Mi último consejo para conseguir una pechuga de pollo al horno realmente buena es golpearla hasta conseguir un grosor uniforme, ya sea con un rodillo, un mazo para carne o incluso con el puño (muy terapéutico). Esto tiene el doble efecto de una cocción uniforme y de ablandar la carne.

Calorías de la pechuga de pollo

Normalmente compramos pollos enteros y los cortamos nosotros mismos o pedimos al carnicero que lo haga por nosotros. Así es más barato y conseguimos menudencias para la salsa. Puedes hacer eso o simplemente usar un paquete de las partes de pollo que te gusten: haz pechugas de pollo al horno para la carne blanca, y muslos y piernas de pollo al horno para la oscura.

Si has comprado un pollo entero para empezar, es posible que el pollo venga con el cuello y las mollejas (a menudo en papel en la cavidad del pollo). Utiliza la espalda del pollo y estos menudillos para hacer caldo para la salsa.

Pica un poco el lomo y pon el lomo, la molleja y el cuello en una cacerola pequeña y cúbrelos con agua por medio centímetro más o menos. Lleva a fuego lento y deja que se cocine a fuego lento mientras se hornea el pollo. A continuación, cuele y utilice el caldo para hacer una salsa con mucho sabor.

Esta receta funciona mejor con el pollo con piel.
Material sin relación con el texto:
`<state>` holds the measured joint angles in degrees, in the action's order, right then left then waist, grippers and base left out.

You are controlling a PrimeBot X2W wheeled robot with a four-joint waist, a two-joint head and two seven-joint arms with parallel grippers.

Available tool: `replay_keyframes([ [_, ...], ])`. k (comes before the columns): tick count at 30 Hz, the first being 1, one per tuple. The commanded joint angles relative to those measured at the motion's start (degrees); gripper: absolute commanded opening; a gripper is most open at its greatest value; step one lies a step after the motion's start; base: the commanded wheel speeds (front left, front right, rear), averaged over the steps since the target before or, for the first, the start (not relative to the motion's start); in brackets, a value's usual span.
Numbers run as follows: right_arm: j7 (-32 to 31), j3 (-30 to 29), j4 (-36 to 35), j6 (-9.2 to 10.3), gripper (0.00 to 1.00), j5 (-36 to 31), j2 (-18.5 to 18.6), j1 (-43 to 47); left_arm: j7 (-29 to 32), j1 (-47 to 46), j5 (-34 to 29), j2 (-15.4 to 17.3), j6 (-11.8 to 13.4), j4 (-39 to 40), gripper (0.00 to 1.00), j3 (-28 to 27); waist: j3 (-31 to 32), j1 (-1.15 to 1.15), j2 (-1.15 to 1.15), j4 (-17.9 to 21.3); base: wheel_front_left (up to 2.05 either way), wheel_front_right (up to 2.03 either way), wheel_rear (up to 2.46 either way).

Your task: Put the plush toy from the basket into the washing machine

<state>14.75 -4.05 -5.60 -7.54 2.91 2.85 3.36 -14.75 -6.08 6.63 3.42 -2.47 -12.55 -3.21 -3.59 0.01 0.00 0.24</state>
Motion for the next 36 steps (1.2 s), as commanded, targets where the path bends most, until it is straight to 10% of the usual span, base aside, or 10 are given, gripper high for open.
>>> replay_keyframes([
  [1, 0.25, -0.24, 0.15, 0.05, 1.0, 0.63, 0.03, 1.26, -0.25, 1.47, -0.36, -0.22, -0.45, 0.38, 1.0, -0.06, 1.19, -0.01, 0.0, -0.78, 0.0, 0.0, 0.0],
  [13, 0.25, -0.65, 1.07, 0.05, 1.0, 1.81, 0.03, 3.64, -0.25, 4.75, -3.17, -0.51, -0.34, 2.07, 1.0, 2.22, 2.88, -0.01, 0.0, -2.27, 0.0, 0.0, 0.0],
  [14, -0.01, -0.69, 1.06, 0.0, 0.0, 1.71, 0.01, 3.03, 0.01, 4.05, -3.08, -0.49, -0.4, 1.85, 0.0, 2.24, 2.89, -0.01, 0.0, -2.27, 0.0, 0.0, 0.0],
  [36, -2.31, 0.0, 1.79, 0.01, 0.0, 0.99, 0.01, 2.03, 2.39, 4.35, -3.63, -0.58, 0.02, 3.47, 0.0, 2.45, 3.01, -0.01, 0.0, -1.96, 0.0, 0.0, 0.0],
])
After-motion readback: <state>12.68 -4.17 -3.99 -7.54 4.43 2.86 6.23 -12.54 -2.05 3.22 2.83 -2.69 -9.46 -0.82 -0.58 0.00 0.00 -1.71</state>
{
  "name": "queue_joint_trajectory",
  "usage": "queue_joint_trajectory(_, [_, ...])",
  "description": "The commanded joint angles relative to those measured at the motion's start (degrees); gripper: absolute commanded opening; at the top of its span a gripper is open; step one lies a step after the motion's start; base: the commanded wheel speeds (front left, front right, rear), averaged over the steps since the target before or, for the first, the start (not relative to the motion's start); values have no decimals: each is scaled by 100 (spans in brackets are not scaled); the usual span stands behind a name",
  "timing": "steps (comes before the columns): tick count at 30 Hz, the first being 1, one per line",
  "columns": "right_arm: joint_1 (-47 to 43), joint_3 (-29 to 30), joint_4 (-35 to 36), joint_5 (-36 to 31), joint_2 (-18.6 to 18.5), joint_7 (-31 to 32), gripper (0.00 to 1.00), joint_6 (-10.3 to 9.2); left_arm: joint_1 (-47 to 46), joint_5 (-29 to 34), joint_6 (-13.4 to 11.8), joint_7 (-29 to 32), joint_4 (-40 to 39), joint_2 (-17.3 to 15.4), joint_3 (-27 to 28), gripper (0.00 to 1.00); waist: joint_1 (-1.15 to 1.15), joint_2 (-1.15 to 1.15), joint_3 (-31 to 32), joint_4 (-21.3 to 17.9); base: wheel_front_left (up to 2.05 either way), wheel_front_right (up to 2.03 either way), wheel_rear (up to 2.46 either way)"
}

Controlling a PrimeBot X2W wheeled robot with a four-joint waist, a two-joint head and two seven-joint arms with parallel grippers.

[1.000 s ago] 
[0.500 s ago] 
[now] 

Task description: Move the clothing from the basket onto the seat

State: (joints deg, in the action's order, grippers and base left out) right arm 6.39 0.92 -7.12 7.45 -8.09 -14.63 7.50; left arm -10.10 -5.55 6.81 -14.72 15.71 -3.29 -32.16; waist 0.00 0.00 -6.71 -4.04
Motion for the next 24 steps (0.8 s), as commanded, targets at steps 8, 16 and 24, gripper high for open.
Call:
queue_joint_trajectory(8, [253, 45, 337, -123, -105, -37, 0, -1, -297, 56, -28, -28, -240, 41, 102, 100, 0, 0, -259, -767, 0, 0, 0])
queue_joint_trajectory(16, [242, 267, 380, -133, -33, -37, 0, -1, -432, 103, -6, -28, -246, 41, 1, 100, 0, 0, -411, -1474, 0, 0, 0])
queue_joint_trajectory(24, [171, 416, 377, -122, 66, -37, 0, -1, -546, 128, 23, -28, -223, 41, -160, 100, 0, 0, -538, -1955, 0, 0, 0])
Incluso si tiene la intención de comer el pollo horneado sin piel, deje la piel para el horneado. Esto evita que los trozos de pollo se sequen mientras se hornean.

Mi madre preparaba este pollo al horno al menos una vez al mes cuando yo crecía, ¡y todavía lo hace! Está muy bueno con su arroz a la española y un poco de chutney de mango al lado. También nos encanta servirlo con una ensalada de lechuga de jardín y un poco de brócoli al vapor.